## TASK DETAILS
Omit the pictures found among the records and print everything else exactly as it stands.

## SUPPLIED INFORMATION
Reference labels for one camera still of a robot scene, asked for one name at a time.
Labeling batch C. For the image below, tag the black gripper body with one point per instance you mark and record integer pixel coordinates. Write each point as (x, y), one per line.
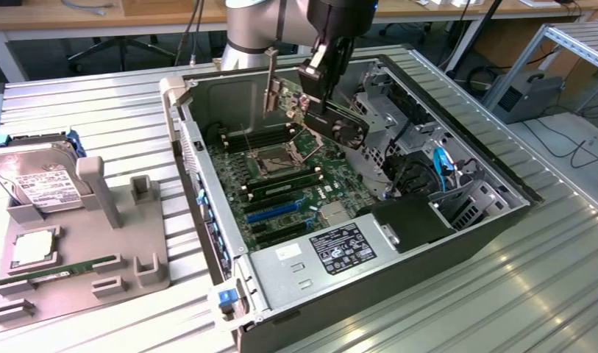
(340, 18)

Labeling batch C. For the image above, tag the Nvidia Quadro graphics card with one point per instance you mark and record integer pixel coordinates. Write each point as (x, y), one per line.
(347, 128)

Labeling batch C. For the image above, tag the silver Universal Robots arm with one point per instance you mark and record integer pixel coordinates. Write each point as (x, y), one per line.
(250, 29)

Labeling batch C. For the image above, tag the silver disk bay cage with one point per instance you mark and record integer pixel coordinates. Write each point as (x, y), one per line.
(382, 121)

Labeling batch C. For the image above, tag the metal socket cover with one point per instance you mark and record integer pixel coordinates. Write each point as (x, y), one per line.
(298, 149)

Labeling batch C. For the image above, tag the thin locking lever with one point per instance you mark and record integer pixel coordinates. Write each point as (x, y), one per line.
(247, 139)

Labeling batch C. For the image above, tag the CPU socket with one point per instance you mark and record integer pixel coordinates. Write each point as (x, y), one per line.
(274, 162)

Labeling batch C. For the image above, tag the white box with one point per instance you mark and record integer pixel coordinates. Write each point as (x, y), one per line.
(470, 3)

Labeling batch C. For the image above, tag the black stand pole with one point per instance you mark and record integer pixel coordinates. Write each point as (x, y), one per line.
(475, 35)

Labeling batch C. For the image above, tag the green motherboard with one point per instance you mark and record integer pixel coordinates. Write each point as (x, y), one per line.
(330, 176)

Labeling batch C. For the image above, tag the dark RAM stick with label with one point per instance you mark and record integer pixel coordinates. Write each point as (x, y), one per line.
(283, 190)

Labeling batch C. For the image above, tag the black expansion slot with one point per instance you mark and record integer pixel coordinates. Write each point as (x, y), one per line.
(279, 228)
(268, 205)
(280, 237)

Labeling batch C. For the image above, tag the silver chipset heatsink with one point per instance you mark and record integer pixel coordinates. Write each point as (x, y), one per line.
(335, 214)

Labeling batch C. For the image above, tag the blue expansion slot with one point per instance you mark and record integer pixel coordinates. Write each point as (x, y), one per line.
(274, 214)

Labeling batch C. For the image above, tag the blue slot clip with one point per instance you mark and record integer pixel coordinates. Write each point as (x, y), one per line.
(199, 198)
(224, 259)
(216, 239)

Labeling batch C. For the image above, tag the blue disk carrier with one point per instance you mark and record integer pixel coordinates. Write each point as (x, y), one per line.
(75, 141)

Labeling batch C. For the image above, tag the silver power supply unit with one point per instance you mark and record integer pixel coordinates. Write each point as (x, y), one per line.
(288, 279)

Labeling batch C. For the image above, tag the open black PC case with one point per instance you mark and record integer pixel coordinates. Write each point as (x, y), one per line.
(376, 294)

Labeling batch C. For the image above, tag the silver hard disk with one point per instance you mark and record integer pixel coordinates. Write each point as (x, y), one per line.
(38, 176)

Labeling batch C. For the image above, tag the blue case latch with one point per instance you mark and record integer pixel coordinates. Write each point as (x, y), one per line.
(227, 298)

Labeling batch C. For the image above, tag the grey parts rack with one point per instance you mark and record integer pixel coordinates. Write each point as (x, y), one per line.
(83, 239)

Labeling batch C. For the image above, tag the silver CPU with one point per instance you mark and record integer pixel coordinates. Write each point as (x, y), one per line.
(31, 249)

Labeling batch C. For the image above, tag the green RAM stick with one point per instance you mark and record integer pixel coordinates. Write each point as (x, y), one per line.
(52, 273)

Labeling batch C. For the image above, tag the black air duct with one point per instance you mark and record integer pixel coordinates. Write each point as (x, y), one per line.
(406, 220)

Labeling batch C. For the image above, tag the aluminium frame with slats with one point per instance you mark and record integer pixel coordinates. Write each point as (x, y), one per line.
(575, 41)

## SOLUTION
Reference labels for one camera still of a robot scene, asked for one name at a time.
Labeling batch C. For the image below, tag the black gripper body with one point per instance you mark and record integer pixel coordinates. Write each point as (x, y), one per line.
(340, 18)

Labeling batch C. For the image above, tag the Nvidia Quadro graphics card with one point per instance you mark and record integer pixel coordinates. Write each point as (x, y), one per line.
(347, 128)

Labeling batch C. For the image above, tag the silver Universal Robots arm with one point per instance you mark and record integer pixel coordinates. Write each point as (x, y), one per line.
(250, 29)

Labeling batch C. For the image above, tag the silver disk bay cage with one point per instance you mark and record integer pixel coordinates. Write each point as (x, y), one per line.
(382, 121)

Labeling batch C. For the image above, tag the metal socket cover with one point per instance you mark and record integer pixel coordinates. Write each point as (x, y), one per line.
(298, 149)

Labeling batch C. For the image above, tag the thin locking lever with one point per instance you mark and record integer pixel coordinates. Write each point as (x, y), one per line.
(247, 139)

Labeling batch C. For the image above, tag the CPU socket with one point per instance you mark and record integer pixel coordinates. Write each point as (x, y), one per line.
(274, 162)

Labeling batch C. For the image above, tag the white box with one point per instance you mark and record integer pixel coordinates. Write each point as (x, y), one per line.
(470, 3)

Labeling batch C. For the image above, tag the black stand pole with one point per instance you mark and record integer pixel coordinates. Write each point as (x, y), one per line.
(475, 35)

Labeling batch C. For the image above, tag the green motherboard with one point per instance you mark and record integer pixel coordinates. Write each point as (x, y), one per line.
(330, 176)

Labeling batch C. For the image above, tag the dark RAM stick with label with one point per instance you mark and record integer pixel coordinates. Write each point as (x, y), one per line.
(283, 190)

Labeling batch C. For the image above, tag the black expansion slot with one point per instance you mark and record integer pixel coordinates. Write each point as (x, y), one per line.
(279, 228)
(268, 205)
(280, 237)

Labeling batch C. For the image above, tag the silver chipset heatsink with one point per instance you mark and record integer pixel coordinates. Write each point as (x, y), one per line.
(335, 214)

Labeling batch C. For the image above, tag the blue expansion slot with one point per instance you mark and record integer pixel coordinates. Write each point as (x, y), one per line.
(274, 214)

Labeling batch C. For the image above, tag the blue slot clip with one point per instance you mark and record integer pixel coordinates. Write each point as (x, y), one per line.
(199, 198)
(224, 259)
(216, 239)

Labeling batch C. For the image above, tag the blue disk carrier with one point per instance you mark and record integer pixel coordinates. Write each point as (x, y), one per line.
(75, 141)

Labeling batch C. For the image above, tag the silver power supply unit with one point per instance you mark and record integer pixel coordinates. Write each point as (x, y), one per line.
(288, 279)

Labeling batch C. For the image above, tag the open black PC case with one point per instance you mark and record integer pixel coordinates. Write each point as (x, y), one per line.
(376, 294)

Labeling batch C. For the image above, tag the silver hard disk with one point per instance you mark and record integer pixel coordinates. Write each point as (x, y), one per line.
(38, 176)

Labeling batch C. For the image above, tag the blue case latch with one point per instance you mark and record integer pixel coordinates. Write each point as (x, y), one per line.
(227, 298)

Labeling batch C. For the image above, tag the grey parts rack with one point per instance you mark and record integer pixel coordinates. Write each point as (x, y), one per line.
(83, 239)

Labeling batch C. For the image above, tag the silver CPU with one point per instance you mark and record integer pixel coordinates. Write each point as (x, y), one per line.
(31, 249)

Labeling batch C. For the image above, tag the green RAM stick with one point per instance you mark and record integer pixel coordinates. Write each point as (x, y), one per line.
(52, 273)

Labeling batch C. For the image above, tag the black air duct with one point per instance you mark and record integer pixel coordinates. Write each point as (x, y), one per line.
(406, 220)

Labeling batch C. For the image above, tag the aluminium frame with slats with one point per instance you mark and record integer pixel coordinates. Write each point as (x, y), one per line.
(575, 41)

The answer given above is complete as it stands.